ABSTRACT

Crater lakes with active subaqueous fumaroles often contain molten sulfur pools on the lake floor. Volcanic gases passing through the sulfur pools carry hollow spherules of solidified molten sulfur to the surface of crater lakes. This sulfur dissolves SO₂ and H₂S gases and releases these gases into the water. The sulfur also contains homocyclic sulfur (cycl. S_x, x = 6–16) and probably sulfane monosulfonates. The concentration of cyclic S₇ increases with increasing temperature between 120 and 175°C, which is useful to estimate the temperatures of subaqueous molten sulfur pools. The gases drastically lower viscosity of the molten sulfur. This may be due to blockage of growing long-chain sulfur molecules by the dissolved gases.

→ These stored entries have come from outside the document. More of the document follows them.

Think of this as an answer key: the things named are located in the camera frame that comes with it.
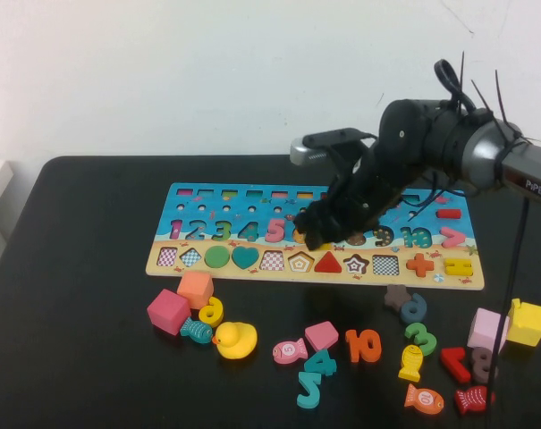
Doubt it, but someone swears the yellow rubber duck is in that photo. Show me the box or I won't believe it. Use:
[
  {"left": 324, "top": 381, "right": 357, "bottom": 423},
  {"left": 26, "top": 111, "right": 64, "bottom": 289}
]
[{"left": 211, "top": 321, "right": 258, "bottom": 360}]

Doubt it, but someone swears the wooden number shape puzzle board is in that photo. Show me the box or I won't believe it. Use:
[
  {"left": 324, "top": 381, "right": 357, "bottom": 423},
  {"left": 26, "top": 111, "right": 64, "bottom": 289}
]
[{"left": 145, "top": 181, "right": 486, "bottom": 291}]

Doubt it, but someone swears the pink wooden fish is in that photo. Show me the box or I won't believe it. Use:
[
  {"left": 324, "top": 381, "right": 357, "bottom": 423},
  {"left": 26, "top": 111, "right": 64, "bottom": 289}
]
[{"left": 272, "top": 337, "right": 309, "bottom": 365}]

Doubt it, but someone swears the yellow number six piece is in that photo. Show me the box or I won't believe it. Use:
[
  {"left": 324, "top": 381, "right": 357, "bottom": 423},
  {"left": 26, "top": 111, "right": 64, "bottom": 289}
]
[{"left": 198, "top": 295, "right": 225, "bottom": 328}]

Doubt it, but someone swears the black looped cable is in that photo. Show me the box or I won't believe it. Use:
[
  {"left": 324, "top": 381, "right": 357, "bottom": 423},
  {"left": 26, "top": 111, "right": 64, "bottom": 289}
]
[{"left": 433, "top": 57, "right": 477, "bottom": 113}]

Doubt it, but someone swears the yellow equals sign piece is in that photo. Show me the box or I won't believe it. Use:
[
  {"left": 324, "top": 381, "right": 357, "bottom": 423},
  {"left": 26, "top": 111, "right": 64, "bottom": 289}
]
[{"left": 444, "top": 257, "right": 475, "bottom": 277}]

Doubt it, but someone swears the light pink wooden cube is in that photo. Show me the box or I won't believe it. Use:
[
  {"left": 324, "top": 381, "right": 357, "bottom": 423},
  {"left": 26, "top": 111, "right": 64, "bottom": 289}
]
[{"left": 466, "top": 307, "right": 511, "bottom": 357}]

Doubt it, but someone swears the green circle puzzle piece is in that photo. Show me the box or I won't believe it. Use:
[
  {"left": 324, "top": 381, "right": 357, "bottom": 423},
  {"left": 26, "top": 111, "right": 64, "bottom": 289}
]
[{"left": 204, "top": 245, "right": 231, "bottom": 271}]

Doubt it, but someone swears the orange number ten piece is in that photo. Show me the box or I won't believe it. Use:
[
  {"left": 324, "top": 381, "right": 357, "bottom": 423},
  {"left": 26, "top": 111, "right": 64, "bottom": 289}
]
[{"left": 344, "top": 329, "right": 383, "bottom": 364}]

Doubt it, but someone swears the green number three piece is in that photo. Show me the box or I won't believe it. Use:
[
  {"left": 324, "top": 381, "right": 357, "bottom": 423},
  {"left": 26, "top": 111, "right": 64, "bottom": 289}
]
[{"left": 403, "top": 322, "right": 438, "bottom": 358}]

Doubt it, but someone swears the brown star puzzle piece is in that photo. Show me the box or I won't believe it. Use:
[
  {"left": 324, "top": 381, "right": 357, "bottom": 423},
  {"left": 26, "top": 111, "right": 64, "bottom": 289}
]
[{"left": 383, "top": 284, "right": 411, "bottom": 313}]

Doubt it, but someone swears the yellow wooden fish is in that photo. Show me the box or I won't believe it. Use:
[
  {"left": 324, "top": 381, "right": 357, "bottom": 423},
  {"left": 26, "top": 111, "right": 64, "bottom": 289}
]
[{"left": 397, "top": 343, "right": 425, "bottom": 383}]

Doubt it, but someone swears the pink number five piece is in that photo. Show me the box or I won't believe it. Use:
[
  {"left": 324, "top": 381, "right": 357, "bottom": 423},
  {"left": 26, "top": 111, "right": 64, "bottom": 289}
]
[{"left": 265, "top": 217, "right": 288, "bottom": 245}]

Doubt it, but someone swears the long black hanging cable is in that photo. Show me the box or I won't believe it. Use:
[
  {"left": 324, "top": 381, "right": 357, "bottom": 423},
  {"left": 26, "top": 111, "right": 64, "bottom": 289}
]
[{"left": 486, "top": 196, "right": 531, "bottom": 406}]

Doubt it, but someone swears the teal number four piece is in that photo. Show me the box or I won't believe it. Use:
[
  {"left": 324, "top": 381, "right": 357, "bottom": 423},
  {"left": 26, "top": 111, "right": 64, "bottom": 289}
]
[{"left": 303, "top": 348, "right": 338, "bottom": 377}]

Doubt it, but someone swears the pink trapezoid puzzle piece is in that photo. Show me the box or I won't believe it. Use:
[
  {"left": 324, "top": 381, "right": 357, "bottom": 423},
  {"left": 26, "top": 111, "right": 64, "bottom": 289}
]
[{"left": 304, "top": 320, "right": 340, "bottom": 352}]

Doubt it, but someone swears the orange plus sign piece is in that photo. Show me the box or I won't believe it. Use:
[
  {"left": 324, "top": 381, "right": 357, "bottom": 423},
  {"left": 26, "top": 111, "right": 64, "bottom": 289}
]
[{"left": 405, "top": 253, "right": 435, "bottom": 277}]

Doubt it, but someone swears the pink greater-than sign piece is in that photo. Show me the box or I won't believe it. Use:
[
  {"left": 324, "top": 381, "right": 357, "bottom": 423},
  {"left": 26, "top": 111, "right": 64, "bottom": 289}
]
[{"left": 439, "top": 226, "right": 467, "bottom": 250}]

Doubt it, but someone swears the turquoise number two piece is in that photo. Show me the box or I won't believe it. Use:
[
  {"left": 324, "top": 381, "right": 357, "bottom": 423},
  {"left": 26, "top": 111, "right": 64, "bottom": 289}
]
[{"left": 295, "top": 370, "right": 323, "bottom": 409}]

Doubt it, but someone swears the teal wooden fish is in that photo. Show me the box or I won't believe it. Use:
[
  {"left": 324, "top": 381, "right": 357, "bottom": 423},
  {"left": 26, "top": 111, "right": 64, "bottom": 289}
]
[{"left": 179, "top": 315, "right": 215, "bottom": 345}]

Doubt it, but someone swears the orange wooden fish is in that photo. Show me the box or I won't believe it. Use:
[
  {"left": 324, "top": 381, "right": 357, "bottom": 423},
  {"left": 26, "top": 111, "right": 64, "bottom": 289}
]
[{"left": 403, "top": 383, "right": 444, "bottom": 416}]

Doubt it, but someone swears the teal heart puzzle piece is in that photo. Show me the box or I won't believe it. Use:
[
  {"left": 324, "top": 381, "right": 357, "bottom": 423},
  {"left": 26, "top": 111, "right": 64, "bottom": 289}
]
[{"left": 231, "top": 245, "right": 261, "bottom": 271}]

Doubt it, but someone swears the red triangle puzzle piece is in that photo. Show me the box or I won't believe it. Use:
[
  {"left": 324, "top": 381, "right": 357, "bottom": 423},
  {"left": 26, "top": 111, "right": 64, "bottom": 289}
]
[{"left": 313, "top": 250, "right": 344, "bottom": 273}]

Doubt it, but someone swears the magenta wooden cube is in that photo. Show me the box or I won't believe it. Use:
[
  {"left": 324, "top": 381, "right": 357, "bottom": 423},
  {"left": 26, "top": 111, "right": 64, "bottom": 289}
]
[{"left": 147, "top": 288, "right": 192, "bottom": 336}]

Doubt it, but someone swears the red wooden fish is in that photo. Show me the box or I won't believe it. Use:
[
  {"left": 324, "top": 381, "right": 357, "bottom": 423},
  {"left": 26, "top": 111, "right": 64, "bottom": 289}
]
[{"left": 454, "top": 385, "right": 497, "bottom": 416}]

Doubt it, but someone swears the orange wooden cube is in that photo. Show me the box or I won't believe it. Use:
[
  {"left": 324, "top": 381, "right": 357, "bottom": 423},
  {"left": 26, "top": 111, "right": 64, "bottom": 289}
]
[{"left": 176, "top": 270, "right": 215, "bottom": 310}]

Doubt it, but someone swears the brown number eight piece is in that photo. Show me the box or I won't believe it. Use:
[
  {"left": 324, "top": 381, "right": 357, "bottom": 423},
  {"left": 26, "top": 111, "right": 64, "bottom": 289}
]
[{"left": 470, "top": 346, "right": 499, "bottom": 385}]

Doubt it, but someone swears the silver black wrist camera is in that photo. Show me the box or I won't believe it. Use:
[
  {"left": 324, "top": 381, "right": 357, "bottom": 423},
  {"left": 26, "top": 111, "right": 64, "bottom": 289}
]
[{"left": 290, "top": 128, "right": 378, "bottom": 167}]

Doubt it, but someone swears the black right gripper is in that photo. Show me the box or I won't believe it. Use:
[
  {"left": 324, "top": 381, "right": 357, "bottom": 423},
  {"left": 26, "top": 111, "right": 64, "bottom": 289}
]
[{"left": 294, "top": 141, "right": 414, "bottom": 251}]

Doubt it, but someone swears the grey-blue number nine piece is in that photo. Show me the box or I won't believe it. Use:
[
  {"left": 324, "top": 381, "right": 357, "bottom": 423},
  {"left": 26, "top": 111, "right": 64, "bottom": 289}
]
[{"left": 400, "top": 292, "right": 428, "bottom": 326}]

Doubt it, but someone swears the yellow wooden cube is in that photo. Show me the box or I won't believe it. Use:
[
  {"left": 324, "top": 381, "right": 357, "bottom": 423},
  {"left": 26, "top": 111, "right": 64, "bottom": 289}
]
[{"left": 505, "top": 301, "right": 541, "bottom": 348}]

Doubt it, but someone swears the red number seven piece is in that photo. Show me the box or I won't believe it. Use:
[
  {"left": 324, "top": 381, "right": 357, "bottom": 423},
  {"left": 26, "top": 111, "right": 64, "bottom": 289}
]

Thus a jump in viscosity at 159°C observed for pure sulfur is not likely to be present in subaqueous molten sulfur at crater lakes. Based on the chemistry and morphology of sulfur slicks, activity of subaqueous fumaroles can be divided into four stages (I–IV), each of which may serve for qualitative in situ monitoring of crater lakes. At Stage I, no molten sulfur pools exist on the lake floor and fumaroles discharge low temperature gases (<119°C) containing only traces of SO₂; at Stage II, subaqueous molten sulfur pools (119°C < T < 150°C) are formed, releasing yellow hollow spherules of sulfur with no tails; at Stage III, the fumarolic temperature increases to >150°C, resulting in an increase in molten sulfur viscosity; and at Stage IV, frequent phreatic or geyser-like eruptions are observed. The molten sulfur pools are dispersed into pieces on the lake floor at this stage.